Размышляя долго и притом по всем правилам логики, заключил я, что и крепостной человек есть точно человек мне подобный, имеет все преимущества души и тела, точно как и я пред другими животными, а потому бессмертную душу и свободную волю. Посему казалось мне, что стеснять последнюю — значит оскорблять первую и тем противиться высокому создателю той и другой. Основавшись на таких глубокомысленных началах, хотел я исправить прежнюю несправедливость предков моих и в первый праздник сказал превитиеватую проповедь собравшемуся народу, в которой, объяснив им право их и преимущества, яко таких же человеков, просил не отягчать себя лишним повиновением моим прихотям и, буде я приказывать стану что-либо недостойное человека, всегда напоминать мне, что они такие же чада господни.
Речь сия имела больше следствия, нежели прежние в Киеве. Народ провожал меня до дому с радостными восклицаниями и благословениями, называя отцом и благодетелем. День проводил я в упоении радости, а сон представлял мне лестные картины слыть благотворителем человеков.

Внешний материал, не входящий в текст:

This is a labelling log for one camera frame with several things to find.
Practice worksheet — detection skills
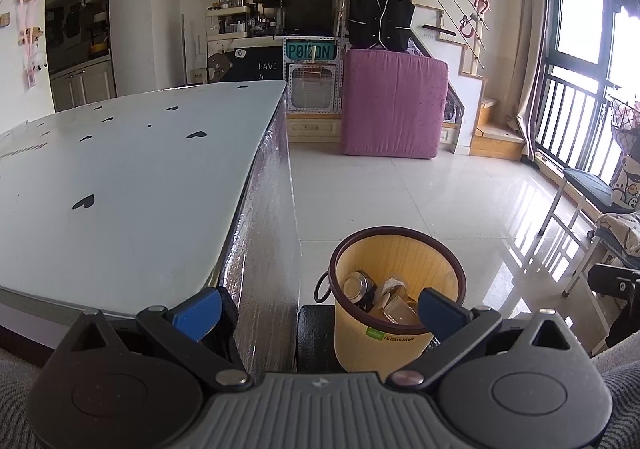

Месяц и другой прошли довольно сносно, хотя день ото дня замечал я более перемены в моем доме и деревне и, к несчастию, перемены к худшему. Самые воздержные поклонники шинкам и дверям вдовьих изб стали посещать оные, прежде скрытно, а потом и явно. Эти два начала, пустив глубоко корни, произрастили таковые же отрасли. Бесчинство, похабство, леность и вообще разврат воцарились в сельце моем. Я говорил еще несколько проповедей, доказывая, что хотя человек и одарен свободною волею, но что воле этой предписаны границы; однако удачи было мало: мужики, слыша, что я настраиваю пение свое на другой лад, уходили в начале проповеди из церкви прямо в шинок, напивались, дрались, мирились, опять напивались и опять дрались. Во всем селении не было ни одной взрослой девки, которой бы имя не было опятнано и которая стыдилась бы того, не было отца семейства, который бы об нем пекся; не было мужа и жены, которые бы во что-нибудь ставили взаимную верность. И такого-то добра натворил я премудрыми проповедями в течение двух с небольшим годов. Одно обстоятельство несколько сделало перемены. Народ, собравшись на перекрестке, повздорил с десятским и поколотил его. Обиженный бросился к тестю своему, сотскому, и требовал мщения. Сотский, покачав головою, отвечал: «Что ж делать, мы все равны!» Недовольный десятский плюнул ему в глаза и побежал к старосте, который на ту пору угощал какую-то вдову и, следовательно, занявшись другим делом, не вошел в разбирательство и вытолкал челобитчика в шею. Сей собрал партию молодых людей, пришел в дом старосты, вытащил на двор, поколотил весьма неумеренно, и после все пошли, распевая казацкие песни. Таким образом начался бунт, стоивший моим подданным много крови, волос, зубов, синяков, рогов и проч. Хотя видел я, что, монархию свою превратя в анархию, совершенно ослабил пружины, которыми укрощается неистовство ярящейся черни, однако, ревнуя о спасении стремящихся в погибель, я вмешался в толпу и возгласил: «Выслушайте меня!» — «Кого? тебя? — закричали все, — ты-то и зачинщик всему злу!» С сими словами посыпались на меня палочные удары, провожавшие до самого дома, где заперся я и поставил стражу из дворовых людей, которые на сей раз из прихоти взяли мою сторону.
Дело такого рода не могло остаться в тайне. Оно, переходя от одного к другому, дошло до воеводы; сделано исследование, и вскоре после оного явился ко мне дьяк с воинскою командою.